▶ **ABOUT THIS TASK**
Repeat the listing that follows exactly. Pictures are not part of the copy.

::: INPUT DATA

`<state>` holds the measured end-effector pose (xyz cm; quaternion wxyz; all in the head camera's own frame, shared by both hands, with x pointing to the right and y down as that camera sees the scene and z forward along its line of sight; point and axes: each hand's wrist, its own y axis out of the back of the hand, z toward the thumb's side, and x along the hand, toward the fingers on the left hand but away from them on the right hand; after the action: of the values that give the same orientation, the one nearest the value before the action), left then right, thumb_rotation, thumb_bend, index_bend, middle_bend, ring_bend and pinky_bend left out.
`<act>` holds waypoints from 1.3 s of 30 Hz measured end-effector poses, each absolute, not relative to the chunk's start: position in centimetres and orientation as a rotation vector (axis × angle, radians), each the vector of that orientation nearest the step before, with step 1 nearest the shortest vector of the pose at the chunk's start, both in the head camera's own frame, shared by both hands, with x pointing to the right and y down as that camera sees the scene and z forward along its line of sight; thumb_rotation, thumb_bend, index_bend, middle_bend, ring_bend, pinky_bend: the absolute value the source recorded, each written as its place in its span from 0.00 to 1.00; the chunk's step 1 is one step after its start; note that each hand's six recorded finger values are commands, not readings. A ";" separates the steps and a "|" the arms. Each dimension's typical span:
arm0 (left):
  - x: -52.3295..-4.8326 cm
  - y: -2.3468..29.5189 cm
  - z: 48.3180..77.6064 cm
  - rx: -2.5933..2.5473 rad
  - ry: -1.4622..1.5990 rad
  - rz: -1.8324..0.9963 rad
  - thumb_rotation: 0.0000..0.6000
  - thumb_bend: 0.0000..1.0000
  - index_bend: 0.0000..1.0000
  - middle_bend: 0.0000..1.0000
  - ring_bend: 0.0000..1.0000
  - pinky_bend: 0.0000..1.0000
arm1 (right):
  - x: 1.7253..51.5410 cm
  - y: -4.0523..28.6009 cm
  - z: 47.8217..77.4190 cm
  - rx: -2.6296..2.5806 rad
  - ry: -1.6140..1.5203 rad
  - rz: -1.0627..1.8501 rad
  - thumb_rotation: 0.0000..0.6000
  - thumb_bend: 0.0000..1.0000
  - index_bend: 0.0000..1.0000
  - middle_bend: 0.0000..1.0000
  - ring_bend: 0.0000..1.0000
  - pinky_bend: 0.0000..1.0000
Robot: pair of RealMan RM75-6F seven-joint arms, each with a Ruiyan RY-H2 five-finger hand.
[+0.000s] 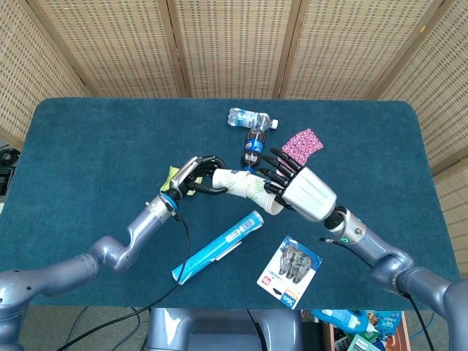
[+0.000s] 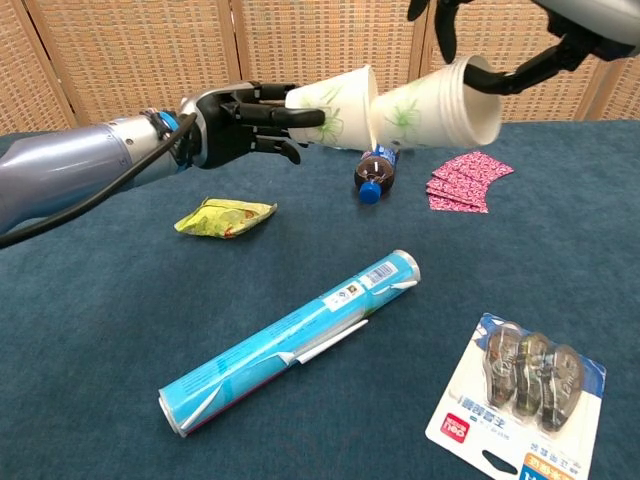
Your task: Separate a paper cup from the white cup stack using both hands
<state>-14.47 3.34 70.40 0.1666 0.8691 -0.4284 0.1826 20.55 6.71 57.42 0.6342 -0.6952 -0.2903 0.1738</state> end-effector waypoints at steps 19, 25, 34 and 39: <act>-26.2 -1.8 66.7 2.881 -1.413 1.004 1.00 0.13 0.53 0.53 0.53 0.54 | 26.9 6.2 57.7 -1.472 -0.425 0.587 1.00 0.56 0.65 0.41 0.20 0.20; -29.7 -2.4 64.9 3.121 -1.327 1.515 1.00 0.13 0.53 0.53 0.54 0.54 | 27.0 6.6 59.0 -1.455 -0.266 0.667 1.00 0.56 0.65 0.41 0.20 0.23; -34.3 -0.7 64.8 3.190 -1.027 2.282 1.00 0.13 0.53 0.53 0.53 0.54 | 26.7 7.9 62.2 -1.439 -0.059 0.766 1.00 0.56 0.65 0.41 0.20 0.25; -35.8 1.2 66.4 3.136 -0.872 2.491 1.00 0.13 0.53 0.53 0.54 0.54 | 26.7 8.1 63.5 -1.440 -0.005 0.808 1.00 0.56 0.65 0.41 0.20 0.26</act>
<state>-35.76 1.17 66.45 -0.4606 0.6791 -0.1889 0.5395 26.68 8.11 63.52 0.6781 -0.6409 -0.0024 0.3598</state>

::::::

▶ **REPLY TO THE TASK**
`<state>` holds the measured end-effector pose (xyz cm; quaternion wxyz; all in the head camera's own frame, shared by both hands, with x pointing to the right and y down as that camera sees the scene and z forward along its line of sight; point and axes: each hand's wrist, its own y axis out of the back of the hand, z toward the thumb's side, and x along the hand, toward the fingers on the left hand but away from them on the right hand; after the action: of the values that give the same orientation, the one nearest the value before the action), left then right, thumb_rotation, thumb_bend, index_bend, middle_bend, ring_bend and pinky_bend left out.
`<act>` holds waypoints from 1.3 s of 30 Hz measured end-effector poses, each absolute, not relative to the chunk's start: position in centimetres and orientation as a rotation vector (axis × angle, radians), each the vector of that orientation nearest the step before, with step 1 nearest the shortest vector of the pose at the chunk's start, both in the head camera's own frame, shared by both hands, with x pointing to the right and y down as that camera sees the scene and z forward along its line of sight; thumb_rotation, thumb_bend, index_bend, middle_bend, ring_bend, pinky_bend: the absolute value the source recorded, each written as its place in its span from 0.00 to 1.00; the chunk's step 1 is one step after its start; note that each hand's six recorded finger values are commands, not readings. A ";" separates the steps and a "|" the arms. Each dimension's typical span:
arm0 (left):
  - x: -52.3295..-4.8326 cm
  - y: -2.3468..29.5189 cm
  - z: 48.3180..77.6064 cm
  - rx: -2.5933..2.5473 rad
  - ry: -1.4622..1.5990 rad
  - rz: -1.8324..0.9963 rad
  - thumb_rotation: 0.0000..0.6000
  - thumb_bend: 0.0000..1.0000
  - index_bend: 0.0000..1.0000
  - middle_bend: 0.0000..1.0000
  - ring_bend: 0.0000..1.0000
  - pinky_bend: 0.0000..1.0000
arm1 (right):
  - x: 1.7253..51.5410 cm
  - y: -4.0523..28.6009 cm
  - z: 47.8217..77.4190 cm
  - rx: -2.6296..2.5806 rad
  - ry: -1.6140..1.5203 rad
  - rz: -1.0627..1.8501 rad
  - thumb_rotation: 0.0000..0.6000
  - thumb_bend: 0.0000..1.0000
  - index_bend: 0.0000..1.0000
  - middle_bend: 0.0000..1.0000
  - ring_bend: 0.0000..1.0000
  - pinky_bend: 0.0000..1.0000
Robot: pair of RealMan RM75-6F seven-joint arms, each with a Ruiyan RY-H2 five-finger hand.
[+0.000s] 
[+0.000s] 
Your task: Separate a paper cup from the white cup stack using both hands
<state>-14.47 3.34 70.40 0.1666 0.8691 -0.4284 0.1826 20.55 6.71 57.42 0.6342 -0.6952 -0.2903 0.1738</state> end-effector waypoints at steps 19, 25, 34 and 39: <act>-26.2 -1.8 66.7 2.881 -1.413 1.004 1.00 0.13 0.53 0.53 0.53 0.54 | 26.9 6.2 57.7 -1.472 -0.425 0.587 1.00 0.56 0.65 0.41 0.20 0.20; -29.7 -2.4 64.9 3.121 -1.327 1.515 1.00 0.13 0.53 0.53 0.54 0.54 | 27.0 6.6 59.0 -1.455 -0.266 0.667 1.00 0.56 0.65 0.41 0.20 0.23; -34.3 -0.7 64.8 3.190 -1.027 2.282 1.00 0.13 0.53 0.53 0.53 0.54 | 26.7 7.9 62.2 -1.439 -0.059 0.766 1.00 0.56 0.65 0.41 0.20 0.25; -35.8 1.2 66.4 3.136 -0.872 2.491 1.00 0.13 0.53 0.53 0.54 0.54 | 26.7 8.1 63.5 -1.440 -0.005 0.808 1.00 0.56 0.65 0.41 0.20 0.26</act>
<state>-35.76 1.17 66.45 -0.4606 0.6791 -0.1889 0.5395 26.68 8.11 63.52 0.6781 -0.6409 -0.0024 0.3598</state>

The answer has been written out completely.